• [Work request]: Verbatim transcription of the listing is needed.

• [Data segment]:
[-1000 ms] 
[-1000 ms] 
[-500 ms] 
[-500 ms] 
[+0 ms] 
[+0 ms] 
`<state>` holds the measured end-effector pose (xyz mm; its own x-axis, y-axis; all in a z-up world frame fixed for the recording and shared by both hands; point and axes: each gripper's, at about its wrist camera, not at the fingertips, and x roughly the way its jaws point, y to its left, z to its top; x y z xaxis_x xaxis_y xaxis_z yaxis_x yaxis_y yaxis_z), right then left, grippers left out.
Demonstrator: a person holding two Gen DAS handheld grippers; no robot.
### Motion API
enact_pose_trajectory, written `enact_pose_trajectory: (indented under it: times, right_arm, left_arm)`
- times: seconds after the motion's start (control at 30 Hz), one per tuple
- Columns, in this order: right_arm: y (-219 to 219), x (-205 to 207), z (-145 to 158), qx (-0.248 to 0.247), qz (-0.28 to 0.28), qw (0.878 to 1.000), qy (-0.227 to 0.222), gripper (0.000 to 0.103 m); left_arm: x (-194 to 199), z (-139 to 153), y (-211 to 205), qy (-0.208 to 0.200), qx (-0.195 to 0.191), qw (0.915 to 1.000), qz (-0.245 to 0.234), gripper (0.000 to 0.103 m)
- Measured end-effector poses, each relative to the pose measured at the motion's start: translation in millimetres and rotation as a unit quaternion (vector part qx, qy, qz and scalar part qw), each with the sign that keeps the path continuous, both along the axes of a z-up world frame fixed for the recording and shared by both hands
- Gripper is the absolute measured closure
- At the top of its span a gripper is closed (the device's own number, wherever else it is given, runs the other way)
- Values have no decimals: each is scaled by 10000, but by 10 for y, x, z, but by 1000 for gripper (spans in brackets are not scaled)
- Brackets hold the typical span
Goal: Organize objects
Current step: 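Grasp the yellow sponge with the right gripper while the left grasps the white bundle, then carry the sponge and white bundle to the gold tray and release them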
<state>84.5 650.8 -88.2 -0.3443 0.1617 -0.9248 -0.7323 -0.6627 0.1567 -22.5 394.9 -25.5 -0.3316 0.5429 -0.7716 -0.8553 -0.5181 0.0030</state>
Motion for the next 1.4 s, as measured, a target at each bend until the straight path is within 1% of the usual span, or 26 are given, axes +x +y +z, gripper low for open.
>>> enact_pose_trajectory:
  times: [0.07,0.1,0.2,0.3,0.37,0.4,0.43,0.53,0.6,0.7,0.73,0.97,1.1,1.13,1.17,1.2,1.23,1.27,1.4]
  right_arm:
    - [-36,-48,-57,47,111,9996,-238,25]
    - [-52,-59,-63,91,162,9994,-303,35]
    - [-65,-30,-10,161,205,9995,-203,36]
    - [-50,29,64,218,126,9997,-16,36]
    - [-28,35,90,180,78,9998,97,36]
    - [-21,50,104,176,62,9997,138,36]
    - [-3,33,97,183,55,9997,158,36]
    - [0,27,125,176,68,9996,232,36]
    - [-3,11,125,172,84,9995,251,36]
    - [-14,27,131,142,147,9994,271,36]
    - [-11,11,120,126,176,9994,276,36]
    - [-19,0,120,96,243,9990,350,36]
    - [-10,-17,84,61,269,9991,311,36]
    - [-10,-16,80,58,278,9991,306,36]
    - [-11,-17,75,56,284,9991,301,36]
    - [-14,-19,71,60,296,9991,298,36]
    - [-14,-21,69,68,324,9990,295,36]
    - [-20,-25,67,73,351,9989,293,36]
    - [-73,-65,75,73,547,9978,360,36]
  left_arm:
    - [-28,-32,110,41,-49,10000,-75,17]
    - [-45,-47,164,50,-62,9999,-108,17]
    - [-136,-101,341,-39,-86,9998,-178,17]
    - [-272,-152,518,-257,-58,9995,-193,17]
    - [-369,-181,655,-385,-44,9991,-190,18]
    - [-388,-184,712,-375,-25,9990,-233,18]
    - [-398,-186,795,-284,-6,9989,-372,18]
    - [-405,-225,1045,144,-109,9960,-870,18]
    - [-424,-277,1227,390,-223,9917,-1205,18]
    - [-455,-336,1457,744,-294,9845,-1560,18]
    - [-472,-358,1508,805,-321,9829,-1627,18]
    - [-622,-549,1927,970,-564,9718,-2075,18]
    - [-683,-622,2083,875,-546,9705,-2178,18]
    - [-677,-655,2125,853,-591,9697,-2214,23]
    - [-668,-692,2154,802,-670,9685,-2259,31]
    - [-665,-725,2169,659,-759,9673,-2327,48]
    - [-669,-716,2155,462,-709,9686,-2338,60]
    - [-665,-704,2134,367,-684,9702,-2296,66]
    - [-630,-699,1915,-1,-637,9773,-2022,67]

• [Exercise answer]:
[-1000 ms] 
[-1000 ms] 
[-500 ms] 
[-500 ms] 
[+0 ms] 
[+0 ms] 
`<state>` holds the measured end-effector pose (xyz mm; its own x-axis, y-axis; all in a z-up world frame fixed for the recording and shared by both hands; point and axes: each gripper's, at about its wrist camera, not at the fingertips, and x roughly the way its jaws point, y to its left, z to its top; x y z xaxis_x xaxis_y xaxis_z yaxis_x yaxis_y yaxis_z), right then left, grippers left out.
Demonstrator: a person holding two Gen DAS handheld grippers; no robot.
### Motion API
enact_pose_trajectory, written `enact_pose_trajectory: (indented under it: times, right_arm, left_arm)`
- times: seconds after the motion's start (control at 30 Hz), one per tuple
- Columns, in this order: right_arm: y (-219 to 219), x (-205 to 207), z (-145 to 158), qx (-0.248 to 0.247), qz (-0.28 to 0.28), qw (0.878 to 1.000), qy (-0.227 to 0.222), gripper (0.000 to 0.103 m); left_arm: x (-194 to 199), z (-139 to 153), y (-211 to 205), qy (-0.208 to 0.200), qx (-0.195 to 0.191), qw (0.915 to 1.000), qz (-0.245 to 0.234), gripper (0.000 to 0.103 m)
- Measured end-effector poses, each relative to the pose measured at the motion's start: translation in millimetres and rotation as a unit quaternion (vector part qx, qy, qz and scalar part qw), each with the sign that keeps the path continuous, both along the axes of a z-up world frame fixed for the recording and shared by both hands
- Gripper is the absolute measured closure
- At the top of its span a gripper is closed (the device's own number, wherever else it is given, runs the other way)
- Values have no decimals: each is scaled by 10000, but by 10 for y, x, z, but by 1000 for gripper (spans in brackets are not scaled)
- Brackets hold the typical span
Goal: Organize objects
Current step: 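Grasp the yellow sponge with the right gripper while the left grasps the white bundle, then carry the sponge and white bundle to the gold tray and release them
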<state>84.5 650.8 -88.2 -0.3443 0.1617 -0.9248 -0.7323 -0.6627 0.1567 -22.5 394.9 -25.5 -0.3316 0.5429 -0.7716 -0.8553 -0.5181 0.0030</state>
Motion for the next 1.4 s, as measured, a target at each bend until the straight path is within 1% of the usual span, or 26 are given, axes +x +y +z, gripper low for open.
>>> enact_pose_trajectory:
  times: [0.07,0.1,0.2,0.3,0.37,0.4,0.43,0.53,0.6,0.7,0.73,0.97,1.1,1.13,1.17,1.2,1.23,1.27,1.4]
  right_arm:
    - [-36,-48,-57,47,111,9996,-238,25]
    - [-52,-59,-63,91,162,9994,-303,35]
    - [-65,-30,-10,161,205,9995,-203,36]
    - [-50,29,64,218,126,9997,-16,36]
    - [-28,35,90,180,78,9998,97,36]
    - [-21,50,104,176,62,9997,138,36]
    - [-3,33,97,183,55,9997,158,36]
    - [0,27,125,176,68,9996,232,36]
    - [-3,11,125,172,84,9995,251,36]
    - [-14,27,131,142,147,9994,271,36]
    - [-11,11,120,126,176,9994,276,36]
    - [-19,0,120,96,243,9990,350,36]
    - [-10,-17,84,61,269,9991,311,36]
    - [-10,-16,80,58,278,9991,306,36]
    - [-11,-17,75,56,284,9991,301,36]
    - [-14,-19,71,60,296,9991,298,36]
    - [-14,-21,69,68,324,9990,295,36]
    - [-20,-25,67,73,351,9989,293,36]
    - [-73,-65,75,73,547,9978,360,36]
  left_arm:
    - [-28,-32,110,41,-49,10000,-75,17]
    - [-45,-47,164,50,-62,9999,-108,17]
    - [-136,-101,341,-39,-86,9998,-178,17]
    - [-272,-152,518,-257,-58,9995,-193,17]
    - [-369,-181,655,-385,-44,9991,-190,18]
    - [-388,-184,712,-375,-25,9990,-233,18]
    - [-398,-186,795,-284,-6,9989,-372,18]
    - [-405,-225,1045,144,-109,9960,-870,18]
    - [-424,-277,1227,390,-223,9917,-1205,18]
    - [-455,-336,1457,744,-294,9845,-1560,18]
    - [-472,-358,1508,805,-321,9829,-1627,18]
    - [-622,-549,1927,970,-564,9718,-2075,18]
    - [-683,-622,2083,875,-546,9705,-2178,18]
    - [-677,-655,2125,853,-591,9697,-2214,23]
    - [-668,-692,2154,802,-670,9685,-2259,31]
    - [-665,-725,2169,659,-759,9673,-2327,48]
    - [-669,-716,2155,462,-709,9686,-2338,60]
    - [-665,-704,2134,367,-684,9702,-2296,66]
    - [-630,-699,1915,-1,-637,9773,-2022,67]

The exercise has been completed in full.